Hay algo que ocurre cuando un productor pone sus tomates sobre una mesa y mira a los ojos a quien los va a comprar. Algo que no ocurre en un supermercado, ni en una plataforma de delivery. Ocurre un reconocimiento mutuo: el de quien produce y el de quien consume, el de quien sabe cómo creció ese tomate y el de quien ahora va a cocinarlo. En esa mirada hay una economía diferente.
El bazar de productores que impulsa LabCit junto a las comunidades del poniente de la CDMX nació de esa intuición: que el espacio de intercambio directo entre productor y consumidor no es solo un canal de distribución más eficiente, sino un laboratorio social donde se ensayan relaciones económicas, afectivas y territoriales distintas a las del mercado convencional.
Mercados directos: una tradición que resiste
Los mercados de productores tienen una larga historia en América Latina y en la CDMX en particular. Desde los tianguis prehispánicos hasta las ferias agroecológicas contemporáneas, la idea de que el campo y la ciudad se encuentran en un espacio de intercambio directo es parte del tejido cultural de la región. En los últimos años, este modelo ha ganado nuevo impulso a través de iniciativas como Mercado el 100, los Mercados de la Tierra de Slow Food y los mercados campesinos organizados por colectivos de productores.
Estas experiencias comparten una premisa: el mercado directo, además de garantizar precios más justos para el productor y productos más frescos para el consumidor, construye comunidad. El espacio del mercado es también un espacio de conversación, de intercambio de semillas, de transmisión de saberes, de visibilización de identidades territoriales.

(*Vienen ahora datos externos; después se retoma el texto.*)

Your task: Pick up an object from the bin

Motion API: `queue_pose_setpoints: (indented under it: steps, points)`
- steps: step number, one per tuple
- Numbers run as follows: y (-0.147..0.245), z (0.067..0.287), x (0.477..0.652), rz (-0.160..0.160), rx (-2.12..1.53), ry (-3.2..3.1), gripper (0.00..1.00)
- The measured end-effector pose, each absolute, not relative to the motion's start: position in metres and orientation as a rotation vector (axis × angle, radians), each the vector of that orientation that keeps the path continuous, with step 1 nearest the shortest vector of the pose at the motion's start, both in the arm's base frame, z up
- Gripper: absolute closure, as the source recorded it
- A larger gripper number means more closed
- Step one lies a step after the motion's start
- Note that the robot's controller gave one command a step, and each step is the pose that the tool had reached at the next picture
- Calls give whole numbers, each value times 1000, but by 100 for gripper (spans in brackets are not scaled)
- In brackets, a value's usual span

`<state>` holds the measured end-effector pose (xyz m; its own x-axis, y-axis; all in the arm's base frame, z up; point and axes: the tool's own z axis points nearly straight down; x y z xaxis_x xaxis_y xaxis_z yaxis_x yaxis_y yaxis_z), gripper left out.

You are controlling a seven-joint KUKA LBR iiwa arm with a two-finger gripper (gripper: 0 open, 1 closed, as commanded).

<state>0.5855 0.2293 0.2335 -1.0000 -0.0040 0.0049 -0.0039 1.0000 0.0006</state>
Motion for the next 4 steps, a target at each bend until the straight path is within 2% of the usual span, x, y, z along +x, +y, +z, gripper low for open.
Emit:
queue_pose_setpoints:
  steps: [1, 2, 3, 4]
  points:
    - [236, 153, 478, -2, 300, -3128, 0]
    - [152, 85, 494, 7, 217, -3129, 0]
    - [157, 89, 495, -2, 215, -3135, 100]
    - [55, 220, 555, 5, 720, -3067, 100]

Fuente: Mercado el 100. ‘Primer Diálogo por la Soberanía Alimentaria’. Febrero 2025. mercadoel100.org
El bazar del poniente: qué es y qué no es
El bazar que acompaña LabCit no pretende ser una feria de productos orgánicos para consumidores de altos ingresos —un riesgo real en el que han caído muchas iniciativas similares—. Su propuesta es más modesta y más radical al mismo tiempo: crear un espacio de intercambio anclado en el territorio del poniente, con los productores de ese territorio, para las comunidades de ese territorio.

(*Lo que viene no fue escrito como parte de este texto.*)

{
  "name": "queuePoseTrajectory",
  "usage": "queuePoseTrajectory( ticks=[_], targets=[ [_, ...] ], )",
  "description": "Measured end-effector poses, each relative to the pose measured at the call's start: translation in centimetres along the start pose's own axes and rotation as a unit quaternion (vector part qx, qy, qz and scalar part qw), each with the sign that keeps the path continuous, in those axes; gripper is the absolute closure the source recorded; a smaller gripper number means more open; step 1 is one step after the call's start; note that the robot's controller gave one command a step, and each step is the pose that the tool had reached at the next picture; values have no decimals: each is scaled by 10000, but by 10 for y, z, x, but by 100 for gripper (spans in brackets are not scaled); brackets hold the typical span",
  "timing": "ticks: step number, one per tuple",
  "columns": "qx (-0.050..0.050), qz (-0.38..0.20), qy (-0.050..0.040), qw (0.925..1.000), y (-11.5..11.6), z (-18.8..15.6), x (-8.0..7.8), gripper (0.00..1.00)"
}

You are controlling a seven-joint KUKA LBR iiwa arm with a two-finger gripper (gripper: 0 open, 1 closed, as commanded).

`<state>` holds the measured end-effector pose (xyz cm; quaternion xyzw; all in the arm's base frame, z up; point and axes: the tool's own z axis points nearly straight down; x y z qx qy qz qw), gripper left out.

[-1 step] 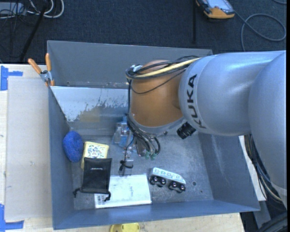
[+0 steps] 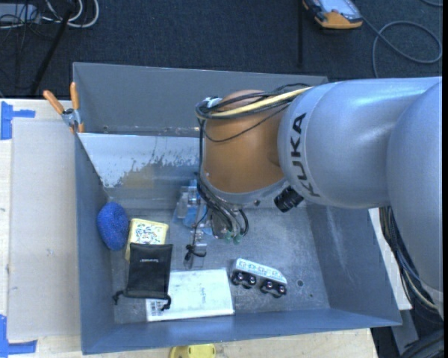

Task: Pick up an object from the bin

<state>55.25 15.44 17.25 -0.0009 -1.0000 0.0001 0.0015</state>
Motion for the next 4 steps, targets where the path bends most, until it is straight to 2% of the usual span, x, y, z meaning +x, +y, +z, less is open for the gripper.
queuePoseTrajectory(
  ticks=[1,2,3,4],
  targets=[
    [-6,-520,-39,9986,40,63,29,0],
    [-6,-889,-45,9960,52,64,46,0],
    [-3,-127,-17,9999,67,65,39,0],
    [-40,-1813,-158,9833,72,85,24,0]
  ],
)
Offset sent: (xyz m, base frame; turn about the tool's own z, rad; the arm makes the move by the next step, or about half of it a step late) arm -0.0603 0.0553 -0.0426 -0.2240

Esto implica trabajar sobre preguntas concretas: ¿Cómo se fijan los precios de forma justa? ¿Qué papel tiene el trueque junto al intercambio monetario? ¿Cómo se garantiza la continuidad del bazar en el tiempo? ¿Cómo se evita que se convierta en un evento de consumo cultural desconectado de las comunidades productoras? Son preguntas que el equipo de LabCit trabaja junto a los productores, no en su lugar.
Un laboratorio, no solo un mercado
Llamamos ‘laboratorio’ al bazar porque es un espacio de experimentación. Cada edición permite observar cómo se negocian los precios, cómo circula la información sobre los productos, qué relaciones se establecen entre productores de diferentes zonas del poniente, qué papel juegan las mujeres en el proceso de venta. Esas observaciones alimentan la investigación de LabCit y, al mismo tiempo, se devuelven a las comunidades como herramientas para mejorar su propia organización.
El bazar, en ese sentido, es investigación encarnada: conocimiento que se produce en el territorio, con el territorio y para el territorio.